Jan 12 (Reuters) - A group of chief executives at more than
200 large U.S. companies urged a federal appeals court to undo a
judge's controversial decision making it harder for companies to
settle U.S. Securities and Exchange Commission fraud cases.
The Business Roundtable said companies face "protracted and
expensive litigation" if the "novel, and potentially dangerous"
reasoning used by U.S. District Judge Jed Rakoff to scuttle an
SEC fraud settlement with Citigroup Inc is not thrown out.
In that Nov. 28 decision, the Manhattan judge rejected the
SEC's long-standing practice of not requiring settling companies
to admit or deny its charges.
The regulator had accused Citigroup of selling $1
billion of risky mortgage securities without telling investors
that it was simultaneously betting against that debt.
But Rakoff said that by not forcing Citigroup to address
whether it did anything wrong, the SEC left him no way to know
whether the $285 million settlement was fair.
In a court filing on Thursday, lawyers for the CEOs told the
2nd U.S. Circuit Court of Appeals that Rakoff's decision
improperly adds legal burdens to companies already facing
increased regulation, including the recent Dodd-Frank financial
reforms and the new Consumer Financial Protection Bureau.
Mark Perry, a lawyer for the CEOs, said allowing Rakoff's
reasoning to stand would result in courts having to start
"micro-managing" agencies' enforcement decisions, and delay
recoveries for victims of alleged corporate fraud.

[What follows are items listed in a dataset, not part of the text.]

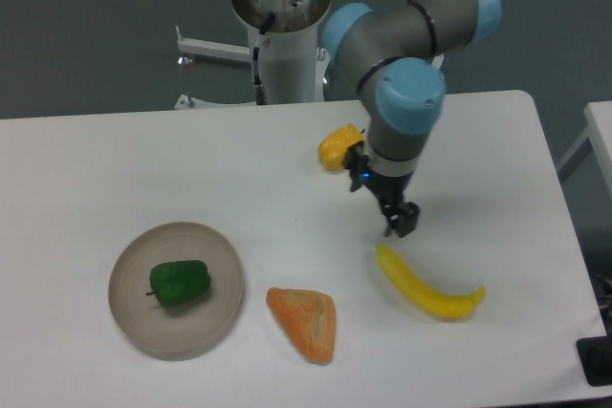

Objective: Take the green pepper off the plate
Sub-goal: 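Move the open gripper over the green pepper on the plate, then lower the gripper around the green pepper and close it, then lift the green pepper off the plate and carry it upward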

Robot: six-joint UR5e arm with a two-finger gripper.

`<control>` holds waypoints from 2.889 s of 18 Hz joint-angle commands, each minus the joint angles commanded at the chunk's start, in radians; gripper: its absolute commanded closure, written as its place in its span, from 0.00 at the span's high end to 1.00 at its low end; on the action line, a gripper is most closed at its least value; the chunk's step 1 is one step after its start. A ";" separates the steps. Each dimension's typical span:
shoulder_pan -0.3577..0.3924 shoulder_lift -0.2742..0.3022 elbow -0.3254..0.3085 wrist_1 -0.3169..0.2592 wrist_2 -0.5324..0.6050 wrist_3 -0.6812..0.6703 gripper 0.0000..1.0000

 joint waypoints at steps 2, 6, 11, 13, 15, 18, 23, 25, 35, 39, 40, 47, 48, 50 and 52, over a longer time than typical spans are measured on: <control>-0.061 -0.005 -0.002 0.012 0.002 -0.100 1.00; -0.152 -0.031 0.000 0.025 0.000 -0.232 1.00; -0.247 -0.092 0.020 0.146 -0.012 -0.376 1.00; -0.261 -0.107 0.018 0.166 -0.015 -0.378 1.00; -0.273 -0.127 0.025 0.193 -0.038 -0.382 1.00; -0.293 -0.153 0.025 0.207 -0.081 -0.396 1.00; -0.327 -0.181 0.025 0.233 -0.081 -0.396 1.00; -0.339 -0.198 0.023 0.270 -0.081 -0.396 1.00; -0.342 -0.215 0.023 0.305 -0.084 -0.418 0.25; -0.330 -0.148 0.026 0.264 -0.083 -0.419 0.22; -0.316 -0.123 0.026 0.231 -0.083 -0.419 0.22; -0.126 0.040 0.026 0.025 -0.081 -0.402 0.22; -0.103 0.044 0.026 0.009 -0.080 -0.401 0.22; -0.060 0.046 0.028 -0.008 -0.081 -0.393 0.22; -0.022 0.046 0.026 -0.011 -0.081 -0.343 0.22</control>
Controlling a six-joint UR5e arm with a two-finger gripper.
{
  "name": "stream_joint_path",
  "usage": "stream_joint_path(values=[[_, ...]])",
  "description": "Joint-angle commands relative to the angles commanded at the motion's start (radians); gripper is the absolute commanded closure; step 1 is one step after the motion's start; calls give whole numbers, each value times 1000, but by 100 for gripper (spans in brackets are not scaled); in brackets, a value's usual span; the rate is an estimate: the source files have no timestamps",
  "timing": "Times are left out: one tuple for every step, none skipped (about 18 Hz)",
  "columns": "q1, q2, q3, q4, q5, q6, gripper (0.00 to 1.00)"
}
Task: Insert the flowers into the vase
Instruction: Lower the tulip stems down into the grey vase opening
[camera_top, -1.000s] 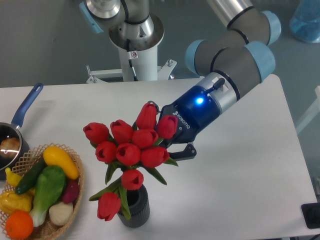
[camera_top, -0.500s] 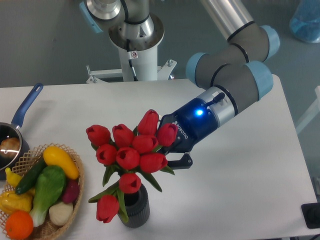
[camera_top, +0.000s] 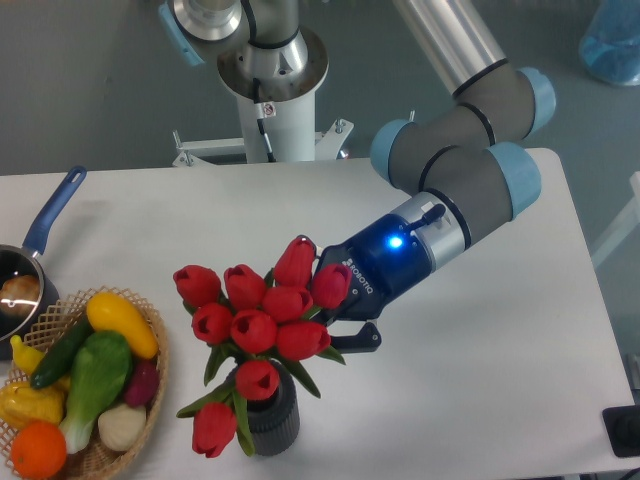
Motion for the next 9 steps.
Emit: stream_joint_path(values=[[0,-5,0,0,0,6,96],[-2,-5,0,0,2,6,96],[-3,-5,-6,0,2,6,96],[-5,-5,-9,0,2,6,96],[-8,-6,-9,0,2,8,96],[-11,-6,-12,0,3,8,95],[-14,-8,-21,0,8,9,95],[-14,-8,-31,0,11,14,95],[-14,-8,-37,0,12,20,95]])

"The ability of an agency to set forth clear rules and
obtain speedy relief for injured parties often outweighs the
agency's interest in obtaining admissions of wrongdoing and a
final judgment," Perry wrote.
Last Friday, the SEC said it will no longer include "neither
admit nor deny" language in civil fraud settlements where
defendants at the same time admit to or are convicted of
criminal violations.
Such cases, however, comprise only a small minority of SEC
enforcement actions. The policy change also would not have
affected the Citigroup case, which has no criminal component.
Business Roundtable members run companies that generate more
than $6 trillion of annual revenue.
Citigroup chief Vikram Pandit is a member of the group.
Other members are Goldman Sachs Group Inc chief Lloyd
Blankfein, JPMorgan Chase & Co chief Jamie Dimon, and
Bank of America Corp chief Brian Moynihan, whose banks
agreed in the last two years to pay more than $850 million in
major SEC fraud cases. None admitted wrongdoing.
The 2nd Circuit last month temporarily halted proceedings in
the Citigroup case. It plans on Jan. 17 to consider an SEC
request for a longer halt so it can appeal Rakoff's decision.
The cases are SEC v. Citigroup Global Markets Inc, 2nd U.S.
Circuit Court of Appeals, No. 11-5227; and U.S. District Court,
Southern District of New York, No. 11-07387.
For the SEC: Jacob Stillman, Jeffre Berger and Mark
Pennington.
For Citgroup: Brad Karp, Susanna Buergel and Theodore Wells
of Paul, Weiss, Rifkind, Wharton & Garrison.